D’abord, c’est un centre qui est situé à Hindé. Il a une capacité de 11 filles avec leur bébé. La prise en charge est intégrale et holistique. Elle dure 9 mois.Le but est la réintégration socioprofessionnelle parce que quand les filles viennent, nous travaillons avec elles sur le volet social, psychologique. Les violences sexuelles ont des conséquences psychologiques sur les victimes mineures. Sur le volet professionnel, nous visons l’autonomisation financière des filles. Nous travaillons sur le volet social pour l’intégration familiale parce qu’elles ne vont pas rester avec nous toute leur vie. Nous travaillons sur le volet judiciaire aussi parce qu’au nombre de ces filles, il y a celles qui sont victimes de viols, d’inceste, de mariage forcé, d’incitation de mineure à la débauche. Nous travaillons avec toute ces catégories de cible et la finalité, c’est pour une intégration socioprofessionnelle.
Comment se fait la prise en charge sanitaire des mères adolescentes ?
La prise en charge sanitaire, c’est le centre qui assume du début jusqu’à la fin. Que cela soit pour l’enfant ou pour la mère. Le travail psychologique, nous le faisons pour les deux également. Nous élargissons aux familles parce qu’après la prise en charge institutionnelle, l’enfant est censé retourner en famille. Si le milieu qui doit accueillir l’enfant n’est pas préparé, tout le travail fait en amont sera voué à l’échec. Du coup, il faut aussi préparer cet environnement. D’où un accompagnement psychologique aux parents pour qu’il y ait une continuité entre ce qui a été fait au sein de l’institution et ce qui va se faire dans sa famille.
Est-ce à dire que vous travaillez en symbiose avec les parents de ces adolescentes mères ?
Bien sûr ! Nous ne créons pas une rupture.

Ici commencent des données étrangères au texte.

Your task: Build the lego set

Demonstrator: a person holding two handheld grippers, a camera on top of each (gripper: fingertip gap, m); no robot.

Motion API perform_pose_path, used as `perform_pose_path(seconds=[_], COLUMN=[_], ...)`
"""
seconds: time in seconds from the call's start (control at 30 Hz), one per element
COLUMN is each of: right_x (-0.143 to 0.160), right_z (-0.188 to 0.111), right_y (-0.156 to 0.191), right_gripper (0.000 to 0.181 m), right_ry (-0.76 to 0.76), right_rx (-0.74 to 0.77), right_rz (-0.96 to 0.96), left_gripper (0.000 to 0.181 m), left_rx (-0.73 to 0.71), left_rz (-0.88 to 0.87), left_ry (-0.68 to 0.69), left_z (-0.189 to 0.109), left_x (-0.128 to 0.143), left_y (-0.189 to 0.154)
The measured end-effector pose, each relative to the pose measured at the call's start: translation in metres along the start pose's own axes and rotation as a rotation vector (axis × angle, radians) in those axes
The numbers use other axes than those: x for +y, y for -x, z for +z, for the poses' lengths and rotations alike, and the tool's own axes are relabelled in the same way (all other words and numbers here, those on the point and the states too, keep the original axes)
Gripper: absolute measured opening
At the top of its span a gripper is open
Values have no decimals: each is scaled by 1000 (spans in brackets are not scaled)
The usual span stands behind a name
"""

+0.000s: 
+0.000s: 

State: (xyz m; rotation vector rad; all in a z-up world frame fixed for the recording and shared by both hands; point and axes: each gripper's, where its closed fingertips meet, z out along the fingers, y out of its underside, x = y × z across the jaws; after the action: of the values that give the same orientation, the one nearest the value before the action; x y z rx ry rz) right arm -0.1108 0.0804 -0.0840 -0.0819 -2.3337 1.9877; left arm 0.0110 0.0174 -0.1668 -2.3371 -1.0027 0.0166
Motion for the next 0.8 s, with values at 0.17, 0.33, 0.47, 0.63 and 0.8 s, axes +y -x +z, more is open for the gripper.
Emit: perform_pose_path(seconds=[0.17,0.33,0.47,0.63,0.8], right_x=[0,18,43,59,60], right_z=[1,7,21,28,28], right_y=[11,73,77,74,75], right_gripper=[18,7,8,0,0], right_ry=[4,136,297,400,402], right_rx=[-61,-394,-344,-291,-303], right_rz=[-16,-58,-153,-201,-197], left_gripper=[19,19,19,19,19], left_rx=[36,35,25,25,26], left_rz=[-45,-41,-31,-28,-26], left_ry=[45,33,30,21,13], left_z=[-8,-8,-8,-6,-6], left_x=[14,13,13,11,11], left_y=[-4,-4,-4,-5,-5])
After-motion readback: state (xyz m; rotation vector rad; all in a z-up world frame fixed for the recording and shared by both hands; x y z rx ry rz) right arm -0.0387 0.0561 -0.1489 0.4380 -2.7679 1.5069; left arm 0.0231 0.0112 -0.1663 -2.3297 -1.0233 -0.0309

Au contraire, dès que la fille tombe enceinte, la plupart du temps, nous constatons une rupture familiale ou une relation conflictuelle entre la fille et la famille. Donc, nous travaillons à ressouder les liens parce que parfois, c’est à travers notre action que la fille découvre certains membres de la famille. Quand nous parlons de famille, ce n’est pas forcément la famille biologique, mais une personne qui s’engage à assurer la protection de l’enfant. Donc, tous ces acteurs peuvent servir de famille pour la réintégration de l’enfant.
Quelles sont les difficultés rencontrées dans vos actions ?
Le monde est mouvant et il faut s’adapter à l’évolution des choses. Aujourd’hui, nous sommes confrontés aux réalités socioculturelles. Dans certains milieux, le phénomène de mariage forcé persiste. Nous savons que le cadre législatif a prévu des dispositions corsées où en cas de viols ou de harcèlement, les sanctions sont appliquées. Pourtant, quand vous allez dans ces milieux, vous vivez des choses inadmissibles et incroyables. C’est un défi et c’est une difficulté au même moment parce que les gens maîtrisent leur milieu et il y a une certaine cohésion sociale. Il y a une certaine solidarité où ils font bloc à tout système qui vient perturber leur tranquillité.
Quel est votre mot de la fin ?
Je tiens à remercier Educ’Action. Nous souhaitons longue vie à Educ’Action. Pleins de succès. Nous voulons aussi remercier l’Etat béninois qui nous accompagne dans notre mission. Car, pour l’accueil des enfants dans les CAPE, il nous faut des ordonnances de placement. Nous collaborons avec le Ministère de la Justice à travers directement le juge des mineurs qui nous accompagne dans cette mission.